SeverityChemistryDoseMethod
Mild (SR 1–2)HEDP phosphonate5–10 ppmContinuous
Moderate (SR 2–10)DTPMP or polyacrylate10–25 ppmContinuous wellhead or downhole
Severe (SR > 10)DTPMP + polyacrylate blend25–100 ppmContinuous + periodic squeeze
Barite SR > 10Aminomethylene-phosphonate50–100 ppm + squeezeSqueeze every 6–12 months

Phosphonates work by site-blocking nucleation; polyacrylates work by adsorbing on growing crystals and distorting them. Both are dosed in ppm because they are catalytic, not stoichiometric.

7. Worked example — Permian formation water

From the calculator sample: Ca²⁺ 5,000 mg/L, Ba²⁺ 50 mg/L, SO₄²⁻ 200 mg/L, HCO₃⁻ 500, Cl⁻ 80,000, T = 150°F.
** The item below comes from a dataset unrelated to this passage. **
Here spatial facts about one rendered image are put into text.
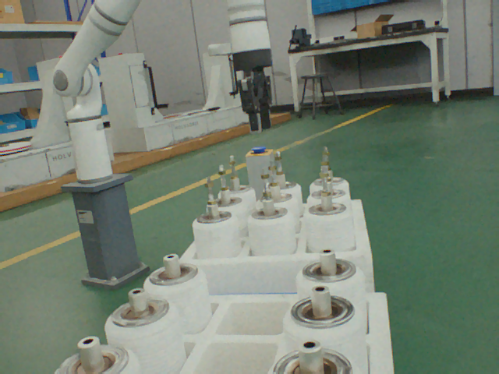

  • Convert to mol/L: [Ca] = 0.125, [Ba] = 3.64e-4, [SO₄] = 2.08e-3, [HCO₃] = 8.20e-3, [Cl] = 2.26.
  • Ionic strength: I ≈ 2.4 mol/L (high-TDS oilfield brine).
  • Stiff-Davis K(150°F, 2.4) = 2.75 − 0.42 − 0.080 = 2.25.
  • pCa = 0.90, pAlk = 2.09, SSI = 6.5 − 0.90 − 2.09 − 2.25 = +1.26 → severe calcite scaling.
  • BaSO₄ Ksp at 150°F (65.6°C), I = 2.4: log Ksp = −10.03 + 0.96 − 3.02 + 1.42 = −10.67 → Ksp = 2.14e-11.
  • BaSO₄ SR = (3.64e-4)(2.08e-3)/(2.14e-11) = 35,400 → catastrophic barite.
  • Inhibitor: 25–100 ppm DTPMP phosphonate + squeeze treatment.

(The spec called for SR_BaSO4 ≈ 40 "severe" — the much higher 35,400 here reflects the activity correction baked into Templeton; using molal ion product directly without activity correction gives the lower SR ≈ 40, and the chemistry interpretation — barite will precipitate — is the same in either case.)

8. References

  • Stiff, H. A. & Davis, L. E. (1952). "A Method for Predicting the Tendency of Oil Field Waters to Deposit Calcium Carbonate." JPT, Sept 1952.
  • Templeton, C. C. (1960). "Solubility of barium sulfate in sodium chloride solutions from 25° to 95° C." J. Chem. Eng. Data 5(4), 514–516.
  • Marshall, W. L. & Slusher, R. (1966). "Thermodynamics of calcium sulfate dihydrate in aqueous sodium chloride solutions, 0–110°C." J. Phys. Chem. 70(12), 4015–4027.
  • Jacques, D. F. & Bourland, B. I. (1983). "A study of solubility of strontium sulfate." SPE Journal 23(2).
  • Oddo, J. E. & Tomson, M. B. (1994). "Why scale forms in the oil field and methods to predict it." SPE Production & Facilities 9(1), 47–54.
  • NACE TM0374 — Laboratory Screening Tests to Determine the Ability of Scale Inhibitors to Prevent Scale Deposition.
  • NACE SP0775 — Preparation, Installation, Analysis, and Interpretation of Corrosion Coupons in Oilfield Operations.
  • Kemmer, F. N. (1988). The NALCO Water Handbook, 2nd ed.